Sony has brought back some systems on line, focusing first on those from which it generates revenues, including those involved with marketing and distributing its films and TV shows.

The hack affected computers running Microsoft's Windows software. As such, Sony employees using Apple's Macs, including many in the marketing department, had not been affected, the report quoted an unnamed source as saying.

The difficulties to restore service at the studio highlight the severity of the breach, which experts said was the first major attack on a US firm to use a highly destructive class of malicious software that is designed to make computer networks unusable.

Government investigators led by the FBI are considering multiple suspects in the attack, including the North Korea government and private parties, an unnamed US national security official told the news agency.

The official said on 2 December that the forensic investigation was in its early stages and that no clear suspects had emerged.

Pursued by Reuters, representatives with the FBI and Department of Homeland Security, which are investigating the breach, refused to comment.

The Interview

But why would North Korea want to hack Sony Pictures?
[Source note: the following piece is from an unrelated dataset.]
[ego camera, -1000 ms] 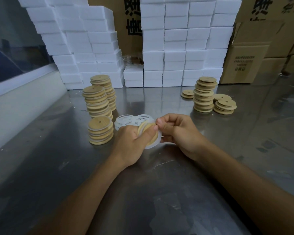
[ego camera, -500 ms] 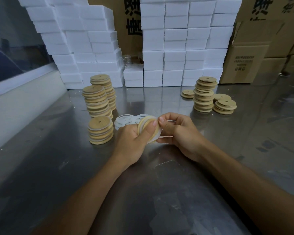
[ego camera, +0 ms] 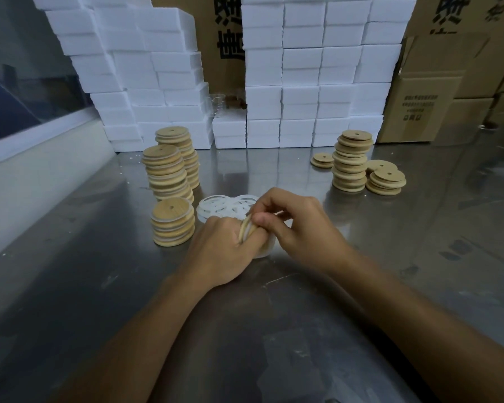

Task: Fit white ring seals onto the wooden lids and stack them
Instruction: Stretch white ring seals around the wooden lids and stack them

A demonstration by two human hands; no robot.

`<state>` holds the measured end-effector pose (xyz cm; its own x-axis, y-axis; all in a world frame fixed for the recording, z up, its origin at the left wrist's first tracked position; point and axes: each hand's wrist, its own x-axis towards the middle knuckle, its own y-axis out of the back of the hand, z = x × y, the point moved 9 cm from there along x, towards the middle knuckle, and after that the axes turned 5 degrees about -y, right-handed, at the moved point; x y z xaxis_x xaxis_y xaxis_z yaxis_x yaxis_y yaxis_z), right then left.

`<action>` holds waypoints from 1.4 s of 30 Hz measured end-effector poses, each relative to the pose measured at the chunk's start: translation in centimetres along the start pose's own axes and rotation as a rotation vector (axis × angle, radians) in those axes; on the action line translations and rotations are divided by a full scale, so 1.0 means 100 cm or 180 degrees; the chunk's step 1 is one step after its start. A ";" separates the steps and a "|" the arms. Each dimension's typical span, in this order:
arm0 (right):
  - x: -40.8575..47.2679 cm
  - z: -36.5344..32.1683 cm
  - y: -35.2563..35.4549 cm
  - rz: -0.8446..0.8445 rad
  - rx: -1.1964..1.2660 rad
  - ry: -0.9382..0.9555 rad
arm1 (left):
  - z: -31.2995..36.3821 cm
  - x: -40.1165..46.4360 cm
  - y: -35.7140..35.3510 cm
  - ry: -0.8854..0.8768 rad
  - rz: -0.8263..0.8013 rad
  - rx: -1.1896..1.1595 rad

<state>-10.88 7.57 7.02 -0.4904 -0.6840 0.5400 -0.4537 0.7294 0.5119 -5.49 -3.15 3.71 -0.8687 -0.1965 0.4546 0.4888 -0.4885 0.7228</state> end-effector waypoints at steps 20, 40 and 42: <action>-0.001 0.033 0.004 0.0064 0.1220 -0.0848 | 0.014 0.001 0.004 -0.0455 0.0300 -0.0111; -0.006 0.052 -0.006 -0.0051 0.2347 -0.1556 | 0.017 -0.002 0.013 -0.0641 0.0742 -0.0291; -0.005 0.053 -0.003 0.0022 0.2287 -0.1552 | 0.020 -0.002 0.014 -0.0723 0.0791 -0.0223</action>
<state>-14.39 7.73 3.01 -0.6844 -0.7206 0.1110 -0.7290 0.6730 -0.1250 -4.44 -2.09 5.66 -0.6799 -0.1263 0.7223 0.6697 -0.5083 0.5415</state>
The answer is The Interview. A film which depicts a CIA plot to assassinate North Korean leader Kim Jong-Un and stars James Franco and Seth Rogen.

North Korean state media has already labeled the film "the most undisguised terrorism and a war action" and threatened "strong and merciless countermeasures" against the US and other nations if the film is released.

When a North Korean government spokesperson was asked if the country was involved in the Sony Pictures' computer cyber-attack, the representative said: "The hostile forces are relating everything to the DPRK (North Korea)."

"I kindly advise you to just wait and see," he added.